Me too ba-by. I wanna bite your ear lobes they are so fat.
what the fuck were we smoking when we had a conversation about how my brother would be so proud if i fucked an orange alien?!?
i spelled "betch" that way on purpose, don't question my abilities as a drunk texter
Sex with him was like teaching a two year old how to work a machine gun
Restaurants Roasting People Who Gave Them Negative Yelp Reviews (25 Pics)
I feel like "stop licking my face" isn't something that needs to be repeated twice
I think I'm gonna quit partying for awhile. Piercing my own nose is where I draw the line.
He ate me out in the forest at that park we used to hit my bong in highschool again, somehow this isn't what I pictured being 25 would be like
Dude, Donte totally wants it. I don't have any idea how I do it. I'm not even cool. I'm not even the hero Gotham deserves. I'm barely high. My hands are swelling. Want me to pick you up anything from five guys?
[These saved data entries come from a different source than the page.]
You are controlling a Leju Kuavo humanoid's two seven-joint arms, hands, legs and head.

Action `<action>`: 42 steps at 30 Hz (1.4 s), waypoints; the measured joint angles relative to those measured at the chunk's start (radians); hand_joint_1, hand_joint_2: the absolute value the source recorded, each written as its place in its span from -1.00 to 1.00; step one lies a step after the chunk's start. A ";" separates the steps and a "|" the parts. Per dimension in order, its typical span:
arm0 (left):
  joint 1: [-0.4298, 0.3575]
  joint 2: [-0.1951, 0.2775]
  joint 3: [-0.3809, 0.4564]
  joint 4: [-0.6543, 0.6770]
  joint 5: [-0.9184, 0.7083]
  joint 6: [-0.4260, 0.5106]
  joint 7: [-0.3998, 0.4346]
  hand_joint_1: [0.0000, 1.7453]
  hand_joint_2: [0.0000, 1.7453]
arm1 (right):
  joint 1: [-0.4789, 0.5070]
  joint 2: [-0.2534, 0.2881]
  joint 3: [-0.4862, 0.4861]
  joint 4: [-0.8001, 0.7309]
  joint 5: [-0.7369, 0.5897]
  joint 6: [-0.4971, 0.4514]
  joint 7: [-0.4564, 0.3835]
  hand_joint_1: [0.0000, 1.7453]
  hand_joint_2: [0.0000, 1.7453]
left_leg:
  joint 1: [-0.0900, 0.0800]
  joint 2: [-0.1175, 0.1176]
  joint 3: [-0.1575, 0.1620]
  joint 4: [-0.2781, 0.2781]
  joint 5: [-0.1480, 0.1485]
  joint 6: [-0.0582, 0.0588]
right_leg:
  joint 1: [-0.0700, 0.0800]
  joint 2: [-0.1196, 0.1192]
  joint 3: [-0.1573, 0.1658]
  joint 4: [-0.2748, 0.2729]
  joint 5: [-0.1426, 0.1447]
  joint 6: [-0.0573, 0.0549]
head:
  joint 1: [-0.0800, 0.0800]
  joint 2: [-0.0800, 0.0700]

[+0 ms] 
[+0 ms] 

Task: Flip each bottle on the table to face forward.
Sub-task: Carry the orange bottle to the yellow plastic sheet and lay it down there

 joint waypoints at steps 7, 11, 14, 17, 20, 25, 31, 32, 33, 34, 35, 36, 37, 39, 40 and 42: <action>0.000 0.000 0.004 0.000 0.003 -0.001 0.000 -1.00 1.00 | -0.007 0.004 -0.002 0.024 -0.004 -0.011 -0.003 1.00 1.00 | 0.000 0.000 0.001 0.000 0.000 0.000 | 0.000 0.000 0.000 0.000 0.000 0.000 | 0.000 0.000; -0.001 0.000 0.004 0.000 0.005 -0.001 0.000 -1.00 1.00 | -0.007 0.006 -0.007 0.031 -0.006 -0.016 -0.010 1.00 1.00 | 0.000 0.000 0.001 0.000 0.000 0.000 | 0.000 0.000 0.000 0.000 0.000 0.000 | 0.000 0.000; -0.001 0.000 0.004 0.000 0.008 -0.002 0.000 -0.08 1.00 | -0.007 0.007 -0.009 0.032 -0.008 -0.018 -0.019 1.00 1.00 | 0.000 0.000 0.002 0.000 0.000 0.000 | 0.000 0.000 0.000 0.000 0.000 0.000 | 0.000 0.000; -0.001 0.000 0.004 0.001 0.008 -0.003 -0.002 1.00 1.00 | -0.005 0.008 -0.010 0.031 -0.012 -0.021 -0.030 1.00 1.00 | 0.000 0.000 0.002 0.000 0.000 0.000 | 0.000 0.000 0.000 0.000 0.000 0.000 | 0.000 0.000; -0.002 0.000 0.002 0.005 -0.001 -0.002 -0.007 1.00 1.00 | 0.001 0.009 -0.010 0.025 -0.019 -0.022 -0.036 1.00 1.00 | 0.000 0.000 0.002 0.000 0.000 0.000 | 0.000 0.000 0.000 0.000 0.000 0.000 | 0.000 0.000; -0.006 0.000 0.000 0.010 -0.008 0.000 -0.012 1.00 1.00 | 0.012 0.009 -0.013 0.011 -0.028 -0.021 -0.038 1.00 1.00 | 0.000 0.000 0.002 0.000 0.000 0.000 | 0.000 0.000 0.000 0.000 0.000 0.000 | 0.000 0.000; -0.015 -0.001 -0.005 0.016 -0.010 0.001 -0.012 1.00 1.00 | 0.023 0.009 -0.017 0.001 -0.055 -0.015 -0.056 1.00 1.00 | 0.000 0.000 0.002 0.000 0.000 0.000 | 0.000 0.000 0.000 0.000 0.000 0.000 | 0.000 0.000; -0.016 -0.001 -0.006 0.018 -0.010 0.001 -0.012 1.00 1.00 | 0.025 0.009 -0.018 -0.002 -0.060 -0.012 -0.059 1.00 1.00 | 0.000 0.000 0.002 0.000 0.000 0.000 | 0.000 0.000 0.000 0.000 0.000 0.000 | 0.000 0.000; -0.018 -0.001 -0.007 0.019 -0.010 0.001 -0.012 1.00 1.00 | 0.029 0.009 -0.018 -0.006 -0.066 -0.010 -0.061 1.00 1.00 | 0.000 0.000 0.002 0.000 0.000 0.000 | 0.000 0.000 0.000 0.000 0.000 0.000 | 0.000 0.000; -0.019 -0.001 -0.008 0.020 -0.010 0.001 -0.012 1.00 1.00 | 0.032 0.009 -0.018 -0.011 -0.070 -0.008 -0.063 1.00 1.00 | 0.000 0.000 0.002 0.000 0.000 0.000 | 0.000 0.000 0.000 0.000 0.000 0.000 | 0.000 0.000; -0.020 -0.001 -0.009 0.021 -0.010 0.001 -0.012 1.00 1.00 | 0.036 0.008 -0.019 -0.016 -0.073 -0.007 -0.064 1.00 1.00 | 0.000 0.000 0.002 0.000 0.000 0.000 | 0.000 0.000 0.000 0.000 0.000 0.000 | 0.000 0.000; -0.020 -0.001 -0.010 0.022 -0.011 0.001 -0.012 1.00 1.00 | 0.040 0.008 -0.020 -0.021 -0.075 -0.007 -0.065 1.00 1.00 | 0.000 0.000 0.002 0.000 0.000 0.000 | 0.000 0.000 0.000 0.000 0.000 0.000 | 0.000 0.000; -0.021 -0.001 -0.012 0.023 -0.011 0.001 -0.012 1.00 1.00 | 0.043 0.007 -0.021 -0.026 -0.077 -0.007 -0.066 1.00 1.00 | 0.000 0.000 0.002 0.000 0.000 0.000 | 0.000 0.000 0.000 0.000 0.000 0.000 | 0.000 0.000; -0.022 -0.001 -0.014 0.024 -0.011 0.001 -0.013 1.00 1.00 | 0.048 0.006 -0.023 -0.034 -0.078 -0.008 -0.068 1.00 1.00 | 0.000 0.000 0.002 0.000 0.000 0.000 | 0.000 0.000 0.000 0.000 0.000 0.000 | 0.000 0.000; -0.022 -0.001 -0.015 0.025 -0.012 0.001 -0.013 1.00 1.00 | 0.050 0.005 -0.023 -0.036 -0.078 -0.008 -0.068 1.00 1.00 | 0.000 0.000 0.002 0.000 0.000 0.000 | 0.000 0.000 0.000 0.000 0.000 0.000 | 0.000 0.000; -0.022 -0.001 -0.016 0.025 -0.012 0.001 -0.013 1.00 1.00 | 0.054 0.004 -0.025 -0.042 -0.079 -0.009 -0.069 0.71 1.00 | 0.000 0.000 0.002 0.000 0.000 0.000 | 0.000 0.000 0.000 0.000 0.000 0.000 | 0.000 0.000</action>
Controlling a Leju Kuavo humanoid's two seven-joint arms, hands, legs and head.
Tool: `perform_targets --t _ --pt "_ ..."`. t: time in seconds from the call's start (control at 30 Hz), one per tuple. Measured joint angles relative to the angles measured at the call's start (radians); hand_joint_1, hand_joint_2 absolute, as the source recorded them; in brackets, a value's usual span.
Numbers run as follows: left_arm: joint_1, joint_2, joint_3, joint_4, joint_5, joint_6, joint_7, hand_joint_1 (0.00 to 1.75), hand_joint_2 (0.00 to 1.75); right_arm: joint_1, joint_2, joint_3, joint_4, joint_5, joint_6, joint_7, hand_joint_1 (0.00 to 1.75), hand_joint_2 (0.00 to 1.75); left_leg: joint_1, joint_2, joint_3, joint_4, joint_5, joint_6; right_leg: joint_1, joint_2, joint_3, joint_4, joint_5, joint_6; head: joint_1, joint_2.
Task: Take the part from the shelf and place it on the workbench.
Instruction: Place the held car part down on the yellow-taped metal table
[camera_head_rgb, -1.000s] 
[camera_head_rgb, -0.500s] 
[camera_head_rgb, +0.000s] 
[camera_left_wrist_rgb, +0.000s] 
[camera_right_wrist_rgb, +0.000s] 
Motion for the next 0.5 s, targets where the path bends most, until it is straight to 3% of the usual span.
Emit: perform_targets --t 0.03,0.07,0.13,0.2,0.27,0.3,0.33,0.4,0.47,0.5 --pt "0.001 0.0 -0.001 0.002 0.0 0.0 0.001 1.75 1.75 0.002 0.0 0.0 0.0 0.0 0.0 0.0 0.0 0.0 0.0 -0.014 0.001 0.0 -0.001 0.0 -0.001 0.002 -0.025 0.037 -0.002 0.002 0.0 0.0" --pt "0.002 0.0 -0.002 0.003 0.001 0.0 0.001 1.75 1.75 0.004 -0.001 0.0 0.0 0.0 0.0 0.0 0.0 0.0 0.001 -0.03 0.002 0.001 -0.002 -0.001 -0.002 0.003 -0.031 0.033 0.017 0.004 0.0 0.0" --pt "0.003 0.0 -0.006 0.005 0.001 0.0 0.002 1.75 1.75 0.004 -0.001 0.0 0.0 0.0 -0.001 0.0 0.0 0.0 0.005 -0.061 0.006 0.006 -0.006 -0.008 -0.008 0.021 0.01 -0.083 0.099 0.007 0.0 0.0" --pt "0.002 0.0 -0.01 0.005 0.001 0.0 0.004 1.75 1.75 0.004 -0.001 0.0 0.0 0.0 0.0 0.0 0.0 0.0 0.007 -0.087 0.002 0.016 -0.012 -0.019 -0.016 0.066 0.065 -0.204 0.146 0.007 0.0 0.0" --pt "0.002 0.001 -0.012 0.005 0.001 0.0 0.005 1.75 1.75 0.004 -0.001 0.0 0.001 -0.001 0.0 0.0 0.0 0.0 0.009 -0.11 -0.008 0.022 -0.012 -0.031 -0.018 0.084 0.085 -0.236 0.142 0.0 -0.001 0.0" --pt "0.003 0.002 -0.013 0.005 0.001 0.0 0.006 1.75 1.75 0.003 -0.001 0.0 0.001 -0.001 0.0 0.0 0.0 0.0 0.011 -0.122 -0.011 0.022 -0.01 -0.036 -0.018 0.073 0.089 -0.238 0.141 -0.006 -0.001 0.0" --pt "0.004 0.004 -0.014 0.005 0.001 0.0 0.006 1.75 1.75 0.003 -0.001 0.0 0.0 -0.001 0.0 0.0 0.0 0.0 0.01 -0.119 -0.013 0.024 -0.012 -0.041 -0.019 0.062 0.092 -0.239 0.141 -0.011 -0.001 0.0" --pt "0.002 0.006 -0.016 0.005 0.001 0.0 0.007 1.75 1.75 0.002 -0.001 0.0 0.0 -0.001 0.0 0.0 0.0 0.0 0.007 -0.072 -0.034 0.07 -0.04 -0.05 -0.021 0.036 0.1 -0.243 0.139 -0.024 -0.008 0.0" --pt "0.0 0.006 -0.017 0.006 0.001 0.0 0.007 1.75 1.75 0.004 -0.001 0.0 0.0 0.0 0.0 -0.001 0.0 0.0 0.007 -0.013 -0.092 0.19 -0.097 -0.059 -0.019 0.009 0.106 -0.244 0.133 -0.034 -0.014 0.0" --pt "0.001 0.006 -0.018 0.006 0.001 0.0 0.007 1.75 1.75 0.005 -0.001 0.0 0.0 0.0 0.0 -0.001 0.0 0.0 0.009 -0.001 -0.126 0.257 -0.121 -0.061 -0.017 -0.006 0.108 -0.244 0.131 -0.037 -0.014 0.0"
We made out a little and then he gave me some weed. I would say it was a pretty productive stop on my way home
Woman Posts Harassing DMs From Creep Online, Now He’s Upset Because People Told His Mom
My ultimate goal is to get laid wearing a horse mask... That would be awesome on all possible levels
Can rosie odonnell just not be a lesbian? Shes stressing me out, knowing we bat for the same team.
You asked for his ID and then said "I am like a bouncer but for my vagina."
If he would've shaved his beard when we first broke up, getting over him would've been so much simpler. That asshole.
He listens to me complain and in return I send him naked pictures. It's a win win situation
Grandma had me open the boxes that were delivered today. She got a sex swing, I've settled on "You go girl" as my official reaction.